PROBLEM STATEMENT: Find every line below that contains the word "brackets" and copy it out.

======== DATASET EXTRACT

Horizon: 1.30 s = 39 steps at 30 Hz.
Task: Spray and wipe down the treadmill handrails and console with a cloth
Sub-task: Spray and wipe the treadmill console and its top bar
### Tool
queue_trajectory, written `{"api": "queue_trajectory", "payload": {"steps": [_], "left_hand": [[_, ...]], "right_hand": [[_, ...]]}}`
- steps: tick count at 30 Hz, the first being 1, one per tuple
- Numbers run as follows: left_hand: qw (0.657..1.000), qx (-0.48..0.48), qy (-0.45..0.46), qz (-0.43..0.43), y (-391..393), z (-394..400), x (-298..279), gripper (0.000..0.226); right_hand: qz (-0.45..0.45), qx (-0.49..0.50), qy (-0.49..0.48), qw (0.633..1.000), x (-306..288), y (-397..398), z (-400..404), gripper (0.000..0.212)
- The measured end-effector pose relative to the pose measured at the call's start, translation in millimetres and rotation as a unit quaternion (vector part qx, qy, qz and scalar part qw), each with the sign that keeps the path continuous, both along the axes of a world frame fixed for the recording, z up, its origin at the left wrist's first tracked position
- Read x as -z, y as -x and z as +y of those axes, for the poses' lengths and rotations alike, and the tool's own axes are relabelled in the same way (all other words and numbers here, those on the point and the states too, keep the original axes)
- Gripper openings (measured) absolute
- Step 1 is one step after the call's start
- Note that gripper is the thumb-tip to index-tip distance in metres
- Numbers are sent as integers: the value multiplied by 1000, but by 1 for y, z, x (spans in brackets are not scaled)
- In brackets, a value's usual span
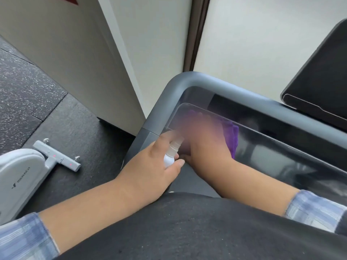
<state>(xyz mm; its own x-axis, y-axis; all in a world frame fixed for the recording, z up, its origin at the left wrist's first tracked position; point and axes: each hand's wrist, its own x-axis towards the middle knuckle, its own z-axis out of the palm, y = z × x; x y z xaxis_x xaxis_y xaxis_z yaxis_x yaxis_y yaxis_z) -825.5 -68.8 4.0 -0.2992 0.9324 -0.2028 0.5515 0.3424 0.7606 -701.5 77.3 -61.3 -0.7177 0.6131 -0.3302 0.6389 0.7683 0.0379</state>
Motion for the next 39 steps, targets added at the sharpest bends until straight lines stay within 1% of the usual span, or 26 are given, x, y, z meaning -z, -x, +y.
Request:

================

TASK ANSWER:
- Numbers are sent as integers: the value multiplied by 1000, but by 1 for y, z, x (spans in brackets are not scaled)
- In brackets, a value's usual span

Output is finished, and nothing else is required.